Among the others involved in the smuggling ring, Lvovsky received seven years in prison and was fined $15,000. Sam Gross was sentenced to six years and fined $15,000, while Katzenberg was given ten years and a $10,000 fine. Both the Customs employees, McAdams and Hoffman, also received prison sentences.
But the final ordeal for Lepke was yet to come. In October, 1941, Lepke was taken from prison and returned to New York to stand trial for his role as mastermind in the operations of Murder, Inc. Specifically, he was charged with ordering the murder of a former garment industry truck driver, Joseph Rosen, who had ignored his warnings to get out of town and out of reach of questioning by District Attorney Dewey at the time Dewey was investigating the rackets in New York.
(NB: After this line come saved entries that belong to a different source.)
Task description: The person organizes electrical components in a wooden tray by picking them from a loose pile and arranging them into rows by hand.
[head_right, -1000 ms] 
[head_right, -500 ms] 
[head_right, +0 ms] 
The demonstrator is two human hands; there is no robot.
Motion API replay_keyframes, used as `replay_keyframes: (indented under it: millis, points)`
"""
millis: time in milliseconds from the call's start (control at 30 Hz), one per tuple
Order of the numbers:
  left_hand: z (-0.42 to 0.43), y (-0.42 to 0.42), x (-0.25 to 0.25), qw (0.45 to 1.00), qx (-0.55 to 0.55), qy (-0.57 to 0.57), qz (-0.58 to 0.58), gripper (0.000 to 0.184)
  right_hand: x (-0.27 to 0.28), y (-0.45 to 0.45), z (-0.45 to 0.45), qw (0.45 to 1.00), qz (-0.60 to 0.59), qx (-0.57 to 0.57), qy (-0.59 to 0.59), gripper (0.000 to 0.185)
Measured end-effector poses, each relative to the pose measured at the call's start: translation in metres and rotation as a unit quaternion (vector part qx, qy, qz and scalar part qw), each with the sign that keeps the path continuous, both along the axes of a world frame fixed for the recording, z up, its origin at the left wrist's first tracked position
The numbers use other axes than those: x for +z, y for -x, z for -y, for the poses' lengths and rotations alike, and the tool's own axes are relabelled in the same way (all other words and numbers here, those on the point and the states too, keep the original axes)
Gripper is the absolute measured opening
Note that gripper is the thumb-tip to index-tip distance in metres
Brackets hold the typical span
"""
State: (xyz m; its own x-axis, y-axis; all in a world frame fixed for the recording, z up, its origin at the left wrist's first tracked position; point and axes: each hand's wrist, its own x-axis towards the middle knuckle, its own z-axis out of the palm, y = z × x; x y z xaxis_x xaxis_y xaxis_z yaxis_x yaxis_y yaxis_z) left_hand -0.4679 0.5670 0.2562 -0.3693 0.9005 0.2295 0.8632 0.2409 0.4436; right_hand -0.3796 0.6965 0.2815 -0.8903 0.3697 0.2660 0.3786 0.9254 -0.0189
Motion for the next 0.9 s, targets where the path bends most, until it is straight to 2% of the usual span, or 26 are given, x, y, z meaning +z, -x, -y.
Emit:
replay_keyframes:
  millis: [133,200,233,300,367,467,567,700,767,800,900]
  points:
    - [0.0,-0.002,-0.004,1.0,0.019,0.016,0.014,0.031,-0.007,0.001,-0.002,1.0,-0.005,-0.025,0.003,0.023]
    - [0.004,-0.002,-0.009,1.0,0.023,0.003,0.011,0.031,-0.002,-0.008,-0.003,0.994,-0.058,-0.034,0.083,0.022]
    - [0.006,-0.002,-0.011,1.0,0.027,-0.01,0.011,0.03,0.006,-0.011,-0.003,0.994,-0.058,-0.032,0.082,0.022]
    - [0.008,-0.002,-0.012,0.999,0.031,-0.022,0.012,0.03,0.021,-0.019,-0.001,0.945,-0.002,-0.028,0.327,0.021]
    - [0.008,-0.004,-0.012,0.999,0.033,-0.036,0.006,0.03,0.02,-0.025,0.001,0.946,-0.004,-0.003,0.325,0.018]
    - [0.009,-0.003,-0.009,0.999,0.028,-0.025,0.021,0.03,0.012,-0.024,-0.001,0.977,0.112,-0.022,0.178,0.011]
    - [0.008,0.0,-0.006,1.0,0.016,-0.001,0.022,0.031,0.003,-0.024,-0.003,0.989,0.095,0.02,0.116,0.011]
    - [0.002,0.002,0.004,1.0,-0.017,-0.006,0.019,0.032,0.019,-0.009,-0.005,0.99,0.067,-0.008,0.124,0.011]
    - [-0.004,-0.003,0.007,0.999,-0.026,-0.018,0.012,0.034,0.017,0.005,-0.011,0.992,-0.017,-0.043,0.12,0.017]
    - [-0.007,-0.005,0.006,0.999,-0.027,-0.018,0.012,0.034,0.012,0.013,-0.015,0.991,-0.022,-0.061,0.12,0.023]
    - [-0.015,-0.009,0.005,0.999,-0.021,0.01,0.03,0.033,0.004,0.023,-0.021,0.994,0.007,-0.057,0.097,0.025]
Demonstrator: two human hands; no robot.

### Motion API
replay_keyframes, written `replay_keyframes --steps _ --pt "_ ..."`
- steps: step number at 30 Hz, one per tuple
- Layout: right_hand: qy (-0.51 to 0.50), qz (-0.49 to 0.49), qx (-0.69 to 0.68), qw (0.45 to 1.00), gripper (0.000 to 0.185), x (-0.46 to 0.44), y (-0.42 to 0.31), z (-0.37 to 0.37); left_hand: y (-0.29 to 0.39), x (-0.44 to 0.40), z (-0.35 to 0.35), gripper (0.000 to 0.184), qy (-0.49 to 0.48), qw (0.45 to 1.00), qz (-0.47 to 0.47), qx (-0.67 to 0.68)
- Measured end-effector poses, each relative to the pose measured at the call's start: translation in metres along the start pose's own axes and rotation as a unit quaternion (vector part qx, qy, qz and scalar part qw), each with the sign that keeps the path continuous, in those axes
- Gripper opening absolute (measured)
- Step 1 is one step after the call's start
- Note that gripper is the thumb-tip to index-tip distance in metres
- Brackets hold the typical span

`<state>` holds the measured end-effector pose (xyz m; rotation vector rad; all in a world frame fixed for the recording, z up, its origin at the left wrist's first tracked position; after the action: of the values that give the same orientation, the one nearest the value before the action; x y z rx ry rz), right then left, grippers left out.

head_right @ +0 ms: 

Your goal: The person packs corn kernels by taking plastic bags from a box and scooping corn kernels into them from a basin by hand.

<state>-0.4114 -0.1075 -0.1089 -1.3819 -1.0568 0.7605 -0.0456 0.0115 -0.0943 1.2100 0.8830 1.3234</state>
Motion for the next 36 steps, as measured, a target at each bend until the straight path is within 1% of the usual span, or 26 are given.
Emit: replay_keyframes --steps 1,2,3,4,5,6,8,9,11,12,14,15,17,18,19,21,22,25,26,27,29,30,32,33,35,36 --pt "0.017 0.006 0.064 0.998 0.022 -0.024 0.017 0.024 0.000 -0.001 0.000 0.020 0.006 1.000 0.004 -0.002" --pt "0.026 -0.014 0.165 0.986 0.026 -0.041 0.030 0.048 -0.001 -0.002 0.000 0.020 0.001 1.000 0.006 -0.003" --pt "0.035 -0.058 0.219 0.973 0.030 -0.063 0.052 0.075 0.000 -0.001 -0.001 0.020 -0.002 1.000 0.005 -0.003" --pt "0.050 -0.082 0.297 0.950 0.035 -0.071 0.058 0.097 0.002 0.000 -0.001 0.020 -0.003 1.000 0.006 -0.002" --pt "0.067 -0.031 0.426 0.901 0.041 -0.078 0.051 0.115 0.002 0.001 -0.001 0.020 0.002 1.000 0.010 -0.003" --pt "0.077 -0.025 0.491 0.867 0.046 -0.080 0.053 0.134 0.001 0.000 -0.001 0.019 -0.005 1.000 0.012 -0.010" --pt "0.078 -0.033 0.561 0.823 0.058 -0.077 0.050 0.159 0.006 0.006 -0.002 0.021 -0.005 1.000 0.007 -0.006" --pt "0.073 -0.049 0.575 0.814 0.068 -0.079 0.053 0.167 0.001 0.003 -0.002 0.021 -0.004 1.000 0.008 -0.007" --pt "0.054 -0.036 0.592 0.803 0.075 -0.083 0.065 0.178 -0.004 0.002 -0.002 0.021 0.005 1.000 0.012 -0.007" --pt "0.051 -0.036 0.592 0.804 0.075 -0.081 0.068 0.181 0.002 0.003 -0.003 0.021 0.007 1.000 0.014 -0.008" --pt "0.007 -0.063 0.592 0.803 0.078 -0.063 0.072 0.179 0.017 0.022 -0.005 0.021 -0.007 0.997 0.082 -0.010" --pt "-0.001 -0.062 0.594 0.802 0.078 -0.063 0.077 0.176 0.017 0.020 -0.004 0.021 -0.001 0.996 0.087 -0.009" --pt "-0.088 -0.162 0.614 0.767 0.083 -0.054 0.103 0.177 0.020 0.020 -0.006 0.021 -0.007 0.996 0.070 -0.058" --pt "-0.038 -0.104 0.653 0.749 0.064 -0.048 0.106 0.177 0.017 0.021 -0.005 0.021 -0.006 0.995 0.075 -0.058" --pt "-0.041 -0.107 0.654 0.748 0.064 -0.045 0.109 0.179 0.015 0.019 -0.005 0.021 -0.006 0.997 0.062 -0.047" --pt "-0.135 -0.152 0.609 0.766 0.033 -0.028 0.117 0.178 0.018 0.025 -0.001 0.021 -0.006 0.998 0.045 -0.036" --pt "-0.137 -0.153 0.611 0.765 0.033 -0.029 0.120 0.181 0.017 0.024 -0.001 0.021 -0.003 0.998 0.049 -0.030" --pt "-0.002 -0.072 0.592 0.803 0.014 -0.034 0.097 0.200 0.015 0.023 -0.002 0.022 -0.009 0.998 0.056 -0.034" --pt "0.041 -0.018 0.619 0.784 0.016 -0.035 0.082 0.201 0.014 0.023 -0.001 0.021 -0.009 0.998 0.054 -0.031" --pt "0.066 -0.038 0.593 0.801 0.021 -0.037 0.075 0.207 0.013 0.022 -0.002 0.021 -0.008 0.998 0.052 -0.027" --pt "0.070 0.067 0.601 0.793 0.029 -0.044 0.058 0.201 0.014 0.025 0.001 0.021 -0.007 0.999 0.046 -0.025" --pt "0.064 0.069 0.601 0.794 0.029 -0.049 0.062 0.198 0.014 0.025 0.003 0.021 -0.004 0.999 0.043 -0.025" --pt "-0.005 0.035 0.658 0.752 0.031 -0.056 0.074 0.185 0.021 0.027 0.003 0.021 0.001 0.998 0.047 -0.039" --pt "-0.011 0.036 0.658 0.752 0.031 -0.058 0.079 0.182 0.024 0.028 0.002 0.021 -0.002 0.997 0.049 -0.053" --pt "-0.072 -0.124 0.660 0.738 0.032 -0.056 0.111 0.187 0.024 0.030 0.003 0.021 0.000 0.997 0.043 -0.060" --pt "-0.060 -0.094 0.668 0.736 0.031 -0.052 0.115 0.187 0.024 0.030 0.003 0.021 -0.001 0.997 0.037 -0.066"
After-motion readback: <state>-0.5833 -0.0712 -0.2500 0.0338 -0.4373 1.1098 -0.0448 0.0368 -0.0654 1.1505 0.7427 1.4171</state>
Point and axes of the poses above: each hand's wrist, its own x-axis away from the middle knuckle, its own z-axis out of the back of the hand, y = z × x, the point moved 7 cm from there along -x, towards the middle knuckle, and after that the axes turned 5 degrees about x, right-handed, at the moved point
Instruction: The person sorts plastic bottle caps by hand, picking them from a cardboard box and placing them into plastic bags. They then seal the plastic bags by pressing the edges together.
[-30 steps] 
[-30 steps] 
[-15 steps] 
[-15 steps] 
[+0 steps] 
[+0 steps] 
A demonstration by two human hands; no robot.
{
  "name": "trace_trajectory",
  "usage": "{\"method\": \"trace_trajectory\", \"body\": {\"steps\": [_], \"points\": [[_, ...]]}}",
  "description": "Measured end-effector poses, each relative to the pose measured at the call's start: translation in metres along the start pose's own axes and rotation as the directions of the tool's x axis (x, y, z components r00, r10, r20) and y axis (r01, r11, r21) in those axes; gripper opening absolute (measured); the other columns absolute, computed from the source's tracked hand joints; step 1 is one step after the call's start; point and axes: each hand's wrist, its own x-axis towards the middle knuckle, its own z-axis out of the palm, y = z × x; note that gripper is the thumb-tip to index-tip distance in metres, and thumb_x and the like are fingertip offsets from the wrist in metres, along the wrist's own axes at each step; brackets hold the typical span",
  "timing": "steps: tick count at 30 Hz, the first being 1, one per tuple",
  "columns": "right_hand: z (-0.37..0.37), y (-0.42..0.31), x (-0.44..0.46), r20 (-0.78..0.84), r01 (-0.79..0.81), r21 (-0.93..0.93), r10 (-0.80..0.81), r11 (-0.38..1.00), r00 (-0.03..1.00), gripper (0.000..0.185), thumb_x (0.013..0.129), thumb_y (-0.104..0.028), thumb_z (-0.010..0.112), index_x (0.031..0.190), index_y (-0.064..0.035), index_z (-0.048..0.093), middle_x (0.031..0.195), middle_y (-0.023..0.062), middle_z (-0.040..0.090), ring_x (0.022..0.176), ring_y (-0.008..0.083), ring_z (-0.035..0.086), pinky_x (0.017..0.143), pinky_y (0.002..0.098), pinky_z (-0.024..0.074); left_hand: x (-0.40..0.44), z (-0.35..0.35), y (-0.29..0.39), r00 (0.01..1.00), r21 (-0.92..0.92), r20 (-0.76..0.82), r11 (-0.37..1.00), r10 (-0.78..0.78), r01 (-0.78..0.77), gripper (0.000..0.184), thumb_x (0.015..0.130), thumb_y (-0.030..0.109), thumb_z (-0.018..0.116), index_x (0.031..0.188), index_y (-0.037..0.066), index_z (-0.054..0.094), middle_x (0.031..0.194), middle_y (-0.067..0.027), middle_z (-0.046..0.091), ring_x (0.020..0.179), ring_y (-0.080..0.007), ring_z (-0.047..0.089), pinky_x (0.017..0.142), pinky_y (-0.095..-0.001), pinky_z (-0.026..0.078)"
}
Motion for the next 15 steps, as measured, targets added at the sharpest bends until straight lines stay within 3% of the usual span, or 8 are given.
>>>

Manuel “Mendy” Weiss was named by the state as the actual triggerman in the slaying, and a small-time hood named Louis Capone (no kin to Al Capone) was accused of being the man who assisted Weiss in his getaway. Rosen had been found shot to death on the morning of September 13, 1936, lying on the floor of his small candy shop in Brooklyn.
One of the witnesses against Lepke was Max Ruben, whose death Lepke had ordered when Ruben refused to stay out of New York. One of Lepke’s henchmen had shot Ruben through the neck and left him lying near death. But he had recovered to tell his story to Prosecutor Burton Turkus.
Ruben testified that Lepke—two days before Rosen was killed—told him: “That bastard Rosen is going around Brownsville shooting his mouth off that he’s going downtown. He and nobody else are going down anyplace or do any more talking ... or any talking at all.”
Allie Tannenbaum, another of Lepke’s triggermen, supported Ruben’s testimony. He said he had heard Lepke say of Rosen: “There’s one son-of-a-bitch who’ll never go downtown.” By downtown, Lepke meant the office of the district attorney.
Tannenbaum also told of hearing Mendy Weiss describe how he had shot Rosen—after which his pal, “Pittsburgh Phil” Strauss, had pumped bullets into the body just for kicks.
When Lepke was advised that Rosen was dead, Tannenbaum said his boss replied, “What’s the difference as long as everyone is clean and got away all right.”
A battery of nine attorneys defended Lepke. But this time the king of the underworld couldn’t squeeze out of the trap. Too many of his old gang had decided to talk. They had lived too long in fear that Lepke would order their own deaths in his effort to remove anyone who might be dangerous to him. Now they wanted Lepke out of the way.
Lepke, Weiss and Capone were convicted of murder and sentenced to die in the electric chair. They went to their deaths on December 2, 1941.